Postby polymer » Mon Mar 29, 2010 5:58 am UTC

This is a fun question :). This post is probably longer then it needed to be, but It felt nice reminding myself why I am where I am.

My goal is physics/research there are a couple or reasons for this. Sophomore year of high school I had a biology teacher that was full of energy and knew his subject very well. I started to talk and ask him questions about a variety of things. We'd spend an hour just talking about these and other questions. I talked to him a lot, eventually It got to the point where simply talking to him inspired various ideas for experiments that could be done. Because of those talks I learned that I wasn't bad at asking questions, and I wasn't bad at coming up with experiments. At least as far as biology was concerned. I would eventually realize that this implied that I may be capable of good science some day.

In math class I did the bare minimum in order to get the A, I generally could pull this off because the tests were worth so much. My math teacher was very impressed with me though, and had a lot of faith in me. Eventually I started to feel bad since I didn't think I was actually that impressive. One day I was sitting around procrastinating from my math homework, and observed a cereal box. For some reason or another, I wondered if one could figure out the volume of that cereal box, if you pushed the top edge in to look like a circle. I thought about it a little more, and found that it was a rather interesting idea. I was able to simplify and specify the components of the problem I could and couldn't answer with my current understanding. I then proceeded to attempt to learn the calculus necessary to solve the problem, and tried to solve the problem. I wrote it up in a paper and turned it in to my teacher. The paper in retrospect is pretty terrible, All of the math was done with a keyboard, and some basic assumptions of mine were simply wrong--like a parabola accurately modeling the edge of a circle. But she was proud nonetheless and consequently gave me a genuine sense of pride in my mathematical capacity. I proceeded to play with mathematical ideas, coming up with a couple more clever ideas. The key regarding that original question was that I started to think about things mathematically for myself.
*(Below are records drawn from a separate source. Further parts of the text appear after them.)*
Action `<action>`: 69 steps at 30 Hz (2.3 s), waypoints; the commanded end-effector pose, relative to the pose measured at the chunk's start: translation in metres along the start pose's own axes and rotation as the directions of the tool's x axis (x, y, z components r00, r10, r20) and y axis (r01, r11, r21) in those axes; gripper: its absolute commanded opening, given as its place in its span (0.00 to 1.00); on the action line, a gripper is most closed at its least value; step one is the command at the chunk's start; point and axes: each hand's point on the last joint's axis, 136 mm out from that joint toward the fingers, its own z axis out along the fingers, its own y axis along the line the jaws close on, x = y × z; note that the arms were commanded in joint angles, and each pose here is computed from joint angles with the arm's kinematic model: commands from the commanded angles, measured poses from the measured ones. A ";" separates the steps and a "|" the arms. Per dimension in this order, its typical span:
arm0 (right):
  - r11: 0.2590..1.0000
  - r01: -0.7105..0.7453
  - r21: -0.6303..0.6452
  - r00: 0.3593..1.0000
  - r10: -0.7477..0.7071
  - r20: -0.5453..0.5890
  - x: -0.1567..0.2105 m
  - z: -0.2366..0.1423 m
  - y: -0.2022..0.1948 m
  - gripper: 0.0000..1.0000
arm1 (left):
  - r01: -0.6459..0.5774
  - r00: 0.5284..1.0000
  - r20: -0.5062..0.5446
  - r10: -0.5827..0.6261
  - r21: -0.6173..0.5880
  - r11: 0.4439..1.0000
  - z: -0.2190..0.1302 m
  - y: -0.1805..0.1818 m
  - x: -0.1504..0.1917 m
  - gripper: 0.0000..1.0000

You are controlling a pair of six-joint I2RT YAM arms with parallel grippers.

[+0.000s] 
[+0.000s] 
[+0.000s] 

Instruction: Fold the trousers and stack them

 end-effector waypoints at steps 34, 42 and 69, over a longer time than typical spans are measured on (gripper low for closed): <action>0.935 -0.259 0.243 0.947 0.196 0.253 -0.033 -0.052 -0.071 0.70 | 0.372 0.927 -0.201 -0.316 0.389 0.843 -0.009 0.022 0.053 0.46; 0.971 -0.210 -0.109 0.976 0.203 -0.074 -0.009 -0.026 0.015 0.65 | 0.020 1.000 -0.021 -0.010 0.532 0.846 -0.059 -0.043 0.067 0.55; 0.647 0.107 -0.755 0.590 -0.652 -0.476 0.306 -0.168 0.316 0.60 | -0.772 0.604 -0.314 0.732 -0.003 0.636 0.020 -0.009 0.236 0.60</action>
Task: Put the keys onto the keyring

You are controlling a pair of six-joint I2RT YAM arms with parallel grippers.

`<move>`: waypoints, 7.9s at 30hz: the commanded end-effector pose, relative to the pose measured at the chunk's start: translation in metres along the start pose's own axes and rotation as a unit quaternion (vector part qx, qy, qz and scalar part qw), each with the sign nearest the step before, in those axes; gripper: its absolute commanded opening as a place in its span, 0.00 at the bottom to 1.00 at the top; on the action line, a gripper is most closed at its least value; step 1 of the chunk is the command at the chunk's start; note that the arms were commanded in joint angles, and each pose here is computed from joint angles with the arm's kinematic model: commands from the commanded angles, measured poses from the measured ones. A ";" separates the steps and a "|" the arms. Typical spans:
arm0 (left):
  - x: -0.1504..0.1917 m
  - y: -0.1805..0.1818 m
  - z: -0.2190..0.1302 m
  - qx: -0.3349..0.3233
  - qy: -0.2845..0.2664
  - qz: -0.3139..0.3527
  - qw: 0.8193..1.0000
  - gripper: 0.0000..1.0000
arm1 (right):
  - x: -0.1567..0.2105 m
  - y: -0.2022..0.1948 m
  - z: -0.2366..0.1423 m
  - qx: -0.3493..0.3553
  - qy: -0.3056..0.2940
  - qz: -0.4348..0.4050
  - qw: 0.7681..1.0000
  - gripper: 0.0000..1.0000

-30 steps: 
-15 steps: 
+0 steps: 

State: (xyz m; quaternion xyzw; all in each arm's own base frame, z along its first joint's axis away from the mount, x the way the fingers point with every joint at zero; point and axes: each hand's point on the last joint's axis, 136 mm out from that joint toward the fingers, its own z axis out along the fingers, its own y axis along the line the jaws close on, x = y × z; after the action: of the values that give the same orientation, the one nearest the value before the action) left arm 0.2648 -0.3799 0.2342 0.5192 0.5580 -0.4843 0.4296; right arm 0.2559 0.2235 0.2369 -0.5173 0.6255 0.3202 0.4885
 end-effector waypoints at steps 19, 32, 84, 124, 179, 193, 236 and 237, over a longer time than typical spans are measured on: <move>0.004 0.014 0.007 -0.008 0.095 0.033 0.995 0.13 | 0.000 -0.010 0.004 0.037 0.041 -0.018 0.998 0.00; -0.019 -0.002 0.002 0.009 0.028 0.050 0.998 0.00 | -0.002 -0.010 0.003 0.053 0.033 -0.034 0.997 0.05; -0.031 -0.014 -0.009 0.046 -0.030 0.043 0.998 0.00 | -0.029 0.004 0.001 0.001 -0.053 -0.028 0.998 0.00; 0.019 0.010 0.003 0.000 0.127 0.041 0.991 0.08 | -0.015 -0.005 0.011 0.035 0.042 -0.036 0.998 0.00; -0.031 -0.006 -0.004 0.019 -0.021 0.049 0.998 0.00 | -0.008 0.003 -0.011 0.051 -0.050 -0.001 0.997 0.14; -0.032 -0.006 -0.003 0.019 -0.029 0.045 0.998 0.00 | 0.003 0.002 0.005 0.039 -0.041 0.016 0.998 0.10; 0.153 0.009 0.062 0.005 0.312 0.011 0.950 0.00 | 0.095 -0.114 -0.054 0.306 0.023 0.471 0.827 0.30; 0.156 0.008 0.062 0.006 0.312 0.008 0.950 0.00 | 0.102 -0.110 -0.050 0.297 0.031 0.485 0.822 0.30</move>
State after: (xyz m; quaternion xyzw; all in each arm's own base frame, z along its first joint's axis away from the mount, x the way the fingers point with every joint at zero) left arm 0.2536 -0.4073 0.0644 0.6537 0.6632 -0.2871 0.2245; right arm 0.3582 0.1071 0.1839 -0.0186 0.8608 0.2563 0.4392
That was an important moment since it prepared me for physics which I took my senior year. Physics class wasn't terribly difficult, and although it wasn't completely comprehensive, it was still a lot of fun. At around this point in time, I had decided that physics made sense as a discipline to study, since I felt it would leave options open for me scientifically. This now, I feel, is an awfully silly excuse to study a discipline, which is why I'm glad my physics teacher recommended the Feynman lectures on Physics. I bought the books, although I had never actually read a textbook before. I have read technical books though, so that would certainly help. What really pushed me though was Feynman's other book "Surely you must be joking Mr. Feynman!" The same physics teacher gives 50 points extra credit to the kids who read that book. When Feynman talks about what it was like to be hypnotized, he says something to the effect of "believing you can do something, but then don't, is just another way of saying you can't." That jabbed me in the heart, so consequently I took things I "could do" seriously. The question wasn't whether I could read the Feynman lectures, the question was whether I would. I made it a goal, and am currently following through with it. I've read through the first volume and 6 lectures into the second volume. I'm currently in the process of rereading the first one to reinforce comprehension. Those books have showed me how much one has to read something in order to truly get what it means. The books have done more then that though, they've helped exercise my mathematical skills even further, and have given much more context to what physics is and what it means to be a physicist. Much more then my college or high school courses ever have. I also now know what physicists mean when they say the universe is elegant, or beautiful.

So that's my story, I am a product of wonderful teachers. I hope to do their work justice someday :) .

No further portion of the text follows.